● **COLLECTED DATA**:
####

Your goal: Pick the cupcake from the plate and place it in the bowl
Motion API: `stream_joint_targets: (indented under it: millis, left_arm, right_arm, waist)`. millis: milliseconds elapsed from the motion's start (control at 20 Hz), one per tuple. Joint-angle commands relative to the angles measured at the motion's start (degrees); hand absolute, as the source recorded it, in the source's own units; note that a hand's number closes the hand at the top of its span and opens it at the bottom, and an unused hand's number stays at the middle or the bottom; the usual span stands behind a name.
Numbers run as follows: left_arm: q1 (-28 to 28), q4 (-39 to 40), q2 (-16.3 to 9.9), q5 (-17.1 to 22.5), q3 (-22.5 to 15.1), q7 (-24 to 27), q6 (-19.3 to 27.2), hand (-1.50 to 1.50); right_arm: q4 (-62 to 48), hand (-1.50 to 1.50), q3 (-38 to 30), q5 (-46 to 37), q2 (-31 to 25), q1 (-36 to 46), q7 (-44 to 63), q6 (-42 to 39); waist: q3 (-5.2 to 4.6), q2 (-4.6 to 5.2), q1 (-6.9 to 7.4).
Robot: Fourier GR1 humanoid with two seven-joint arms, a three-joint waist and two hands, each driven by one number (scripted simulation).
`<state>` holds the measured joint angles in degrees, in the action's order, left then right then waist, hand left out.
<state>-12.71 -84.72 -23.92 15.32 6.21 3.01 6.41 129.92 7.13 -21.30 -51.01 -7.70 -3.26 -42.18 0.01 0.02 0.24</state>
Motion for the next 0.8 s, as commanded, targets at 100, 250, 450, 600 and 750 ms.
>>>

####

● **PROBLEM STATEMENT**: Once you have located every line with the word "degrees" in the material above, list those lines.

● **OUTPUT OF THE TASK**:
Motion API: `stream_joint_targets: (indented under it: millis, left_arm, right_arm, waist)`. millis: milliseconds elapsed from the motion's start (control at 20 Hz), one per tuple. Joint-angle commands relative to the angles measured at the motion's start (degrees); hand absolute, as the source recorded it, in the source's own units; note that a hand's number closes the hand at the top of its span and opens it at the bottom, and an unused hand's number stays at the middle or the bottom; the usual span stands behind a name.
`<state>` holds the measured joint angles in degrees, in the action's order, left then right then waist, hand left out.

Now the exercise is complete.